### Your objective
Print every line of the material exactly.

### Data extract
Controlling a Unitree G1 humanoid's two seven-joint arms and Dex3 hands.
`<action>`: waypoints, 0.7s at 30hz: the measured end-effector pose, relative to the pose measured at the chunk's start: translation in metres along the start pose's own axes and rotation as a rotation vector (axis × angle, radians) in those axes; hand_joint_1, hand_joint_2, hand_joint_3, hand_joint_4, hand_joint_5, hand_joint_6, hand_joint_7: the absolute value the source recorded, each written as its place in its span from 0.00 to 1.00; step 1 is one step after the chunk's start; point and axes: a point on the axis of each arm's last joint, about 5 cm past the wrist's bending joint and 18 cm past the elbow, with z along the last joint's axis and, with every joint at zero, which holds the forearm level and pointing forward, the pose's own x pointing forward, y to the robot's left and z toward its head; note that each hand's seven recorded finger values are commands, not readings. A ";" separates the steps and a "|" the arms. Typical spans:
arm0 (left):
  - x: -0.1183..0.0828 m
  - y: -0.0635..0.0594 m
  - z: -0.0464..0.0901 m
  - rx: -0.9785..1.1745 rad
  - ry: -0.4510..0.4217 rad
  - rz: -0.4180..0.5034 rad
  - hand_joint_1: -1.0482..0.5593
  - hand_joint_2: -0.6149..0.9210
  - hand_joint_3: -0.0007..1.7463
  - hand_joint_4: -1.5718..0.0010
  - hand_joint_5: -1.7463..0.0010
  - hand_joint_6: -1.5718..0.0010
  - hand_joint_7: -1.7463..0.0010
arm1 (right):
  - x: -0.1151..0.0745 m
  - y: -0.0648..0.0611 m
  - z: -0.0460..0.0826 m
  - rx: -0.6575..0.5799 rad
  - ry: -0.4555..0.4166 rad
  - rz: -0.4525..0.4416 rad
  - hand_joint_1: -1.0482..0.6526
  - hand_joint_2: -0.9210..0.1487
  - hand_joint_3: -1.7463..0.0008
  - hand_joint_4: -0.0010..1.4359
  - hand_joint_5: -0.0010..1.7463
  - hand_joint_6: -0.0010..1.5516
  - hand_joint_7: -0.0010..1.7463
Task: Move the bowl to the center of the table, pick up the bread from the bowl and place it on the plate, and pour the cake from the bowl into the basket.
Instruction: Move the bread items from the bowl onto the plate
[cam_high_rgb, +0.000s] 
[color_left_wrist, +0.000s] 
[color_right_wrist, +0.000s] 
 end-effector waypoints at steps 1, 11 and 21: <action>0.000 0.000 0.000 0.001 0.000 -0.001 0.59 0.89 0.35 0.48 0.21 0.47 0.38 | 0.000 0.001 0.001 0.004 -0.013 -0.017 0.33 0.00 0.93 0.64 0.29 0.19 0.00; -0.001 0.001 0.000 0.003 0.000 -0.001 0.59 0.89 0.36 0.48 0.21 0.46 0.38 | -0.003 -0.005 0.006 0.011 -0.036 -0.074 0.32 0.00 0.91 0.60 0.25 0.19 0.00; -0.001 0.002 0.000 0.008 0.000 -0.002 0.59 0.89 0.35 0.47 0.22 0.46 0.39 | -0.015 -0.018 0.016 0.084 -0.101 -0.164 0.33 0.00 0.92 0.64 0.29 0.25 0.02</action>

### Answer section
Controlling a Unitree G1 humanoid's two seven-joint arms and Dex3 hands.
`<action>`: waypoints, 0.7s at 30hz: the measured end-effector pose, relative to the pose measured at the chunk's start: translation in metres along the start pose's own axes and rotation as a rotation vector (axis × angle, radians) in those axes; hand_joint_1, hand_joint_2, hand_joint_3, hand_joint_4, hand_joint_5, hand_joint_6, hand_joint_7: the absolute value the source recorded, each written as its place in its span from 0.00 to 1.00; step 1 is one step after the chunk's start; point and axes: a point on the axis of each arm's last joint, about 5 cm past the wrist's bending joint and 18 cm past the elbow, with z along the last joint's axis and, with every joint at zero, which holds the forearm level and pointing forward, the pose's own x pointing forward, y to the robot's left and z toward its head; note that each hand's seven recorded finger values are commands, not readings. A ";" separates the steps and a "|" the arms. Typical spans:
arm0 (left):
  - x: -0.1183..0.0828 m
  - y: -0.0635..0.0594 m
  - z: -0.0464..0.0901 m
  - rx: -0.9785..1.1745 rad
  - ry: -0.4510..0.4217 rad
  - rz: -0.4180..0.5034 rad
  - hand_joint_1: -1.0482..0.5593
  - hand_joint_2: -0.6149..0.9210
  - hand_joint_3: -0.0007..1.7463
  - hand_joint_4: -1.5718..0.0010
  - hand_joint_5: -1.7463..0.0010
  - hand_joint_6: -1.5718..0.0010
  - hand_joint_7: -1.7463..0.0010
arm1 (right):
  - x: -0.1151..0.0745 m
  - y: -0.0648..0.0611 m
  - z: -0.0460..0.0826 m
  - rx: -0.6575..0.5799 rad
  - ry: -0.4555..0.4166 rad
  - rz: -0.4525..0.4416 rad
  - hand_joint_1: -1.0482..0.6526
  - hand_joint_2: -0.9210..0.1487
  - hand_joint_3: -1.7463..0.0008
  - hand_joint_4: -0.0010..1.4359
  - hand_joint_5: -0.0010..1.7463
  - hand_joint_6: -0.0010..1.5516
  - hand_joint_7: -0.0010..1.7463
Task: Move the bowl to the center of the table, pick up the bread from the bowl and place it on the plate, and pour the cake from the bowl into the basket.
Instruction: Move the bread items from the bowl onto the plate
[cam_high_rgb, +0.000s] 
[color_left_wrist, +0.000s] 
[color_right_wrist, +0.000s] 
 end-effector waypoints at steps 1, 11 and 21: <action>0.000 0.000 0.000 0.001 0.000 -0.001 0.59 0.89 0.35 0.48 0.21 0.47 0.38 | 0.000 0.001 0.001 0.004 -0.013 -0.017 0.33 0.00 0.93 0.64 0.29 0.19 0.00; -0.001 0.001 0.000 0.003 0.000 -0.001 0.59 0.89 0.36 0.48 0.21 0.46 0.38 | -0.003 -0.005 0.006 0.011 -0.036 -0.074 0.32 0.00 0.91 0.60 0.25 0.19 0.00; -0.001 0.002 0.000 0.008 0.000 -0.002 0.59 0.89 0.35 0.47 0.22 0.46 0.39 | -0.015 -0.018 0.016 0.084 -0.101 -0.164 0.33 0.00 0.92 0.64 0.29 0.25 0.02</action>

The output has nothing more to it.